### EXERCISE GOAL
Nothing but the data below, returned exactly, should appear in the answer.
(INFORMATION SUPPLIED Opens)
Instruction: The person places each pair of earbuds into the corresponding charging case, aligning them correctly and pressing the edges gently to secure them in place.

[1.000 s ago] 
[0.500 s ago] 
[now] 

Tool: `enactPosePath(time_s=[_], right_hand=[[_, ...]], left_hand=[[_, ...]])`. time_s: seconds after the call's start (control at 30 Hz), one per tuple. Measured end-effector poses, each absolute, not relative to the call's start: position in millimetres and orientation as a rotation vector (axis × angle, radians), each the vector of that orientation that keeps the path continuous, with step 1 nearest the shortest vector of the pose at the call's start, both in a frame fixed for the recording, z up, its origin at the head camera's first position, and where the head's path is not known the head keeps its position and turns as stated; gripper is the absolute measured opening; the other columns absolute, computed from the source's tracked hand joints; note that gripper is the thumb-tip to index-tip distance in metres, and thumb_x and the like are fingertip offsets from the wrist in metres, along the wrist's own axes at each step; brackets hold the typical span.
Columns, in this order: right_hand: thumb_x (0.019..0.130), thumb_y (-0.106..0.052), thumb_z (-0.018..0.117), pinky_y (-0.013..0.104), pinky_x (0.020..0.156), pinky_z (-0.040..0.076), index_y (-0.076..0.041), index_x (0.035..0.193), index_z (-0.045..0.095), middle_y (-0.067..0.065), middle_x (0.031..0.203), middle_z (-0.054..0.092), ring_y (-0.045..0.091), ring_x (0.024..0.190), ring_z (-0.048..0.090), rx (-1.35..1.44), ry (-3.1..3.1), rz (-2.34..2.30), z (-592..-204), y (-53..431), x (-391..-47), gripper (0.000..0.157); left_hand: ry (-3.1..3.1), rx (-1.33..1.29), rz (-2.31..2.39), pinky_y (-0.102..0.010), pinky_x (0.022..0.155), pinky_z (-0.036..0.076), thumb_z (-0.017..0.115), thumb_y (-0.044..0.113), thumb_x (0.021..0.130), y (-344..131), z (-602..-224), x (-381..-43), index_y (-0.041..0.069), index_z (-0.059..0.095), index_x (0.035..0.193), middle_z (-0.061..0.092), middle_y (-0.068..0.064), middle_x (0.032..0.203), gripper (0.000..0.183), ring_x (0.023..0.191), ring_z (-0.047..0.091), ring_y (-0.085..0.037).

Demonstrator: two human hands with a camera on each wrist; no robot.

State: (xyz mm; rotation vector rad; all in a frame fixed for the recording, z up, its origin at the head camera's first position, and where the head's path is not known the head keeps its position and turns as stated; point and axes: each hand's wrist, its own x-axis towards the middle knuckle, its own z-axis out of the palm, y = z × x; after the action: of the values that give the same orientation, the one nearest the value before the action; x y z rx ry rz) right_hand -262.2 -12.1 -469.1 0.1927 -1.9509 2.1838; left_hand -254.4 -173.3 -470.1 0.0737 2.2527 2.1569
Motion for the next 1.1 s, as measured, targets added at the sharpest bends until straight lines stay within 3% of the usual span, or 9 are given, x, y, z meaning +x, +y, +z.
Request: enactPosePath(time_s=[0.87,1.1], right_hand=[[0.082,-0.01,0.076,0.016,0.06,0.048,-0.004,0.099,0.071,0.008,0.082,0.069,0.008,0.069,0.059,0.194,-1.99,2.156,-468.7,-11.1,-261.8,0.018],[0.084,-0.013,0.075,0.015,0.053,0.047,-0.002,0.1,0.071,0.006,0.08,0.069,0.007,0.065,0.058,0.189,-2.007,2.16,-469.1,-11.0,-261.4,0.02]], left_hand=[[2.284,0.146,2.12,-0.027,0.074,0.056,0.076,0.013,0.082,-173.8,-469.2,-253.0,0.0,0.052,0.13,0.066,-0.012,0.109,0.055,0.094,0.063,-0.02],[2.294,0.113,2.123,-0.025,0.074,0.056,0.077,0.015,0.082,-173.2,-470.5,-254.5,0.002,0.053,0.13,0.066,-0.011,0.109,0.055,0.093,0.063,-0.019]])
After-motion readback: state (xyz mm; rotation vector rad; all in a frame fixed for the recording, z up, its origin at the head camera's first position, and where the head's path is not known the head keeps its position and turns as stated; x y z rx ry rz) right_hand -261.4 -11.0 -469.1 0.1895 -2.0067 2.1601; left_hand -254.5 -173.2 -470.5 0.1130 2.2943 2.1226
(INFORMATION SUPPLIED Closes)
### SOLVED PROBLEM
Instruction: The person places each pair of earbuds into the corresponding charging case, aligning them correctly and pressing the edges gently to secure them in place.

[1.000 s ago] 
[0.500 s ago] 
[now] 

Tool: `enactPosePath(time_s=[_], right_hand=[[_, ...]], left_hand=[[_, ...]])`. time_s: seconds after the call's start (control at 30 Hz), one per tuple. Measured end-effector poses, each absolute, not relative to the call's start: position in millimetres and orientation as a rotation vector (axis × angle, radians), each the vector of that orientation that keeps the path continuous, with step 1 nearest the shortest vector of the pose at the call's start, both in a frame fixed for the recording, z up, its origin at the head camera's first position, and where the head's path is not known the head keeps its position and turns as stated; gripper is the absolute measured opening; the other columns absolute, computed from the source's tracked hand joints; note that gripper is the thumb-tip to index-tip distance in metres, and thumb_x and the like are fingertip offsets from the wrist in metres, along the wrist's own axes at each step; brackets hold the typical span.
Columns, in this order: right_hand: thumb_x (0.019..0.130), thumb_y (-0.106..0.052), thumb_z (-0.018..0.117), pinky_y (-0.013..0.104), pinky_x (0.020..0.156), pinky_z (-0.040..0.076), index_y (-0.076..0.041), index_x (0.035..0.193), index_z (-0.045..0.095), middle_y (-0.067..0.065), middle_x (0.031..0.203), middle_z (-0.054..0.092), ring_y (-0.045..0.091), ring_x (0.024..0.190), ring_z (-0.048..0.090), rx (-1.35..1.44), ry (-3.1..3.1), rz (-2.34..2.30), z (-592..-204), y (-53..431), x (-391..-47), gripper (0.000..0.157); left_hand: ry (-3.1..3.1), rx (-1.33..1.29), rz (-2.31..2.39), pinky_y (-0.102..0.010), pinky_x (0.022..0.155), pinky_z (-0.036..0.076), thumb_z (-0.017..0.115), thumb_y (-0.044..0.113), thumb_x (0.021..0.130), y (-344..131), z (-602..-224), x (-381..-43), index_y (-0.041..0.069), index_z (-0.059..0.095), index_x (0.035..0.193), middle_z (-0.061..0.092), middle_y (-0.068..0.064), middle_x (0.032..0.203), gripper (0.000..0.183), ring_x (0.023..0.191), ring_z (-0.047..0.091), ring_y (-0.085..0.037).

Demonstrator: two human hands with a camera on each wrist; no robot.

State: (xyz mm; rotation vector rad; all in a frame fixed for the recording, z up, its origin at the head camera's first position, and where the head's path is not known the head keeps its position and turns as stated; point and axes: each hand's wrist, its own x-axis towards the middle knuckle, its own z-axis out of the palm, y = z × x; after the action: of the values that give the same orientation, the one nearest the value before the action; x y z rx ry rz) right_hand -262.2 -12.1 -469.1 0.1927 -1.9509 2.1838; left_hand -254.4 -173.3 -470.1 0.0737 2.2527 2.1569
Motion for the next 1.1 s, as measured, targets added at the sharpest bends until straight lines stay within 3% of the usual span, or 9 are given, x, y, z meaning +x, +y, +z.
Request: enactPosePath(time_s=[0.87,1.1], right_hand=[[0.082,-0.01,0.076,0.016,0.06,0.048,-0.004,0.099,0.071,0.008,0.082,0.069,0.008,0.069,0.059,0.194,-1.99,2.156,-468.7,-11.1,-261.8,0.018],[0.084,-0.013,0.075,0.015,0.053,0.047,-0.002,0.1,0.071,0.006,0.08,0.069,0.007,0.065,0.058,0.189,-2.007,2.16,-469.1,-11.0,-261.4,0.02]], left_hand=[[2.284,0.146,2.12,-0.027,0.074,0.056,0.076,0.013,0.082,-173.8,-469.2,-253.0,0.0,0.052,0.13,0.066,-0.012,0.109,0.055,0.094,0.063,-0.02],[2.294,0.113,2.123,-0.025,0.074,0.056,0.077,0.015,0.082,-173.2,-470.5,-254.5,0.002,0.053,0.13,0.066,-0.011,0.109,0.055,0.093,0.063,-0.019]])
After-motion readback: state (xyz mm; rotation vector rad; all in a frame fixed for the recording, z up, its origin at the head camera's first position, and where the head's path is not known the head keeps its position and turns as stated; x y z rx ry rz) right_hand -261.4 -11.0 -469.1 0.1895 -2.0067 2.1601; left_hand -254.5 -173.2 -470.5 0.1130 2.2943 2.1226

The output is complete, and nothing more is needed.